The field of large language models (LLMs) is rapidly advancing towards more efficient training and fine-tuning methods, addressing the significant computational and memory demands these models entail. A notable trend is the development of parameter-efficient fine-tuning (PEFT) techniques that aim to reduce resource usage without compromising performance. Innovations in this area include novel approaches to low-rank approximations and tensor decomposition, which significantly cut down on memory and computational requirements. These methods not only facilitate the training of large models on consumer-grade hardware but also maintain, and in some cases, enhance model performance across various tasks. Additionally, there's a growing focus on optimizing the architecture of LLMs, such as converting multi-head attention (MHA) models to grouped-query attention (GQA) models, to improve inference speed without substantial performance degradation.
Noteworthy Papers
- Gradient Weight-normalized Low-rank Projection for Efficient LLM Training: Introduces GradNormLoRP, a method that significantly reduces optimizer memory usage and enables efficient pre-training of large LLMs on consumer-level GPUs, outperforming existing low-rank methods in fine-tuning tasks.

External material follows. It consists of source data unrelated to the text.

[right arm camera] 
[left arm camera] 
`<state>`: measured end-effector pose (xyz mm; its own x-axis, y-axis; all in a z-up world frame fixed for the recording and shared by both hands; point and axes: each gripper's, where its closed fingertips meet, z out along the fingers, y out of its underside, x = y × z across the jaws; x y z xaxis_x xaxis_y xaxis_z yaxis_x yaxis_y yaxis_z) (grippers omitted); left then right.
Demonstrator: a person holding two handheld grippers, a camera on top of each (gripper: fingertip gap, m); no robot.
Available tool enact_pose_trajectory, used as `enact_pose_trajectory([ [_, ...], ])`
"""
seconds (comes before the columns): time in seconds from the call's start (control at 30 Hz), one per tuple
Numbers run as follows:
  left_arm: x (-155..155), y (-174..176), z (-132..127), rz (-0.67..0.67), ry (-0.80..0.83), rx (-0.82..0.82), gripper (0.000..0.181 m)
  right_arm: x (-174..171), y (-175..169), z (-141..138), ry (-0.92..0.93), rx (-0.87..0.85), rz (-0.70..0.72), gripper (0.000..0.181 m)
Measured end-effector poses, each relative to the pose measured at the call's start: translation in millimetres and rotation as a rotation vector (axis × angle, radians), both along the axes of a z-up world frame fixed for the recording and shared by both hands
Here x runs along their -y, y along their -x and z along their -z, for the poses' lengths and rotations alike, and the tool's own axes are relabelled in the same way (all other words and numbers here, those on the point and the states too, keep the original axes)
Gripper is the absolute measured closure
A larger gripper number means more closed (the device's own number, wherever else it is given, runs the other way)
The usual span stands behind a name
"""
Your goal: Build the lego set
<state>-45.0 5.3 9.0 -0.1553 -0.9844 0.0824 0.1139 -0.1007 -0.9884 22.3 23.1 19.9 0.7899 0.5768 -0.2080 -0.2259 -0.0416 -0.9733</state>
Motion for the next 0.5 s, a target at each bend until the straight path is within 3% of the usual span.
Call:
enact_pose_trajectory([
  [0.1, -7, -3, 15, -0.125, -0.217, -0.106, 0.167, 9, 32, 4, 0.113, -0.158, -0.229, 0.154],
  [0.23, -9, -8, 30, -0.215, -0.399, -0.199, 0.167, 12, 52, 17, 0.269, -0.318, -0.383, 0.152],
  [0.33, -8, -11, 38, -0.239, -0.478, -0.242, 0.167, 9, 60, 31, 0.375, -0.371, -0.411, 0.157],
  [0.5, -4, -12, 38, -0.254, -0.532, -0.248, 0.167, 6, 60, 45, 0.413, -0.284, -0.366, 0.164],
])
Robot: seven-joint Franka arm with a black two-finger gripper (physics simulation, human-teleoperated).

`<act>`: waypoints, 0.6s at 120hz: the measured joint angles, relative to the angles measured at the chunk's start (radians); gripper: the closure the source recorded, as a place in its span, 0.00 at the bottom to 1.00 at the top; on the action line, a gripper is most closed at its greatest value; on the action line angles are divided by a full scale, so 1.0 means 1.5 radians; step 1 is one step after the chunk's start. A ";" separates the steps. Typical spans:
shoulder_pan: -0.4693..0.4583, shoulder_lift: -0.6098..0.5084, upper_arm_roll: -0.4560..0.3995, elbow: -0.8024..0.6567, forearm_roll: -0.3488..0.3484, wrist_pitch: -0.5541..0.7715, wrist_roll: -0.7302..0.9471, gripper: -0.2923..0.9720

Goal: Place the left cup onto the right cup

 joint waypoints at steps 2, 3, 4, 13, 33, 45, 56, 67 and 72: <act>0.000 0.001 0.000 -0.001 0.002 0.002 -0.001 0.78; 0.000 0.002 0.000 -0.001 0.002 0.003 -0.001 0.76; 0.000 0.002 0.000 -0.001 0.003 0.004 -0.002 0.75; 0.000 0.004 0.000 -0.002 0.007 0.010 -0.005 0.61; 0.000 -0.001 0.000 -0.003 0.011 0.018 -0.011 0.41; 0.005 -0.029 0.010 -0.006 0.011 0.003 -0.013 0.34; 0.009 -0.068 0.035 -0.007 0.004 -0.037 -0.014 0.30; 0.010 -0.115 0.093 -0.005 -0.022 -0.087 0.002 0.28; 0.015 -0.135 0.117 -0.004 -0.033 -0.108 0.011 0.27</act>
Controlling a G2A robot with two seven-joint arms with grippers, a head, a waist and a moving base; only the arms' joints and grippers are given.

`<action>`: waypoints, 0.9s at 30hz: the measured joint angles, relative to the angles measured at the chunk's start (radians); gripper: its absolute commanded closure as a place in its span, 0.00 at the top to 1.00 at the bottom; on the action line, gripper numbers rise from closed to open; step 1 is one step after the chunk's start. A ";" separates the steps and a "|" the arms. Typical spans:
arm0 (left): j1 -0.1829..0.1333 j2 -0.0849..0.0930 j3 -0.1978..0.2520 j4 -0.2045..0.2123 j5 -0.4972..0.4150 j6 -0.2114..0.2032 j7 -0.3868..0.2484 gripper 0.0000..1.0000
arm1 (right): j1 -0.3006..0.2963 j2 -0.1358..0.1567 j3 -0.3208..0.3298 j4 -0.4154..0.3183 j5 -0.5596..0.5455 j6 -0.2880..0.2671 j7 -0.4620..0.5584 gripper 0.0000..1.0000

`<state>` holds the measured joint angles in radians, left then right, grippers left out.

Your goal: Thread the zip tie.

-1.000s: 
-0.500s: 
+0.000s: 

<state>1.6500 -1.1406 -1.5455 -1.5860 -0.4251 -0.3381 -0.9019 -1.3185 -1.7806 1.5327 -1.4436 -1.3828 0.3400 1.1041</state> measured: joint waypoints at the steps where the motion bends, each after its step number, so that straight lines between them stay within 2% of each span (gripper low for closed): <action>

- GaLore$+$: Boosting Low-Rank Adaptation for LLMs with Cross-Head Projection: Proposes GaLore$+$, which enhances fine-tuning speed and performance by reducing time consumption in low-rank projection estimations and employing randomized subspace iteration for fast SVD.
- Align Attention Heads Before Merging Them: An Effective Way for Converting MHA to GQA: Presents a low-cost method for pruning MHA models into GQA models, significantly compressing key-value heads without much performance degradation, compatible with rotary position embedding.
- DoTA: Weight-Decomposed Tensor Adaptation for Large Language Models: Introduces DoTA and its quantized version QDoTA, leveraging MPO decomposition for effective initialization in fine-tuning LLMs, showing superior performance with fewer parameters and reduced memory consumption.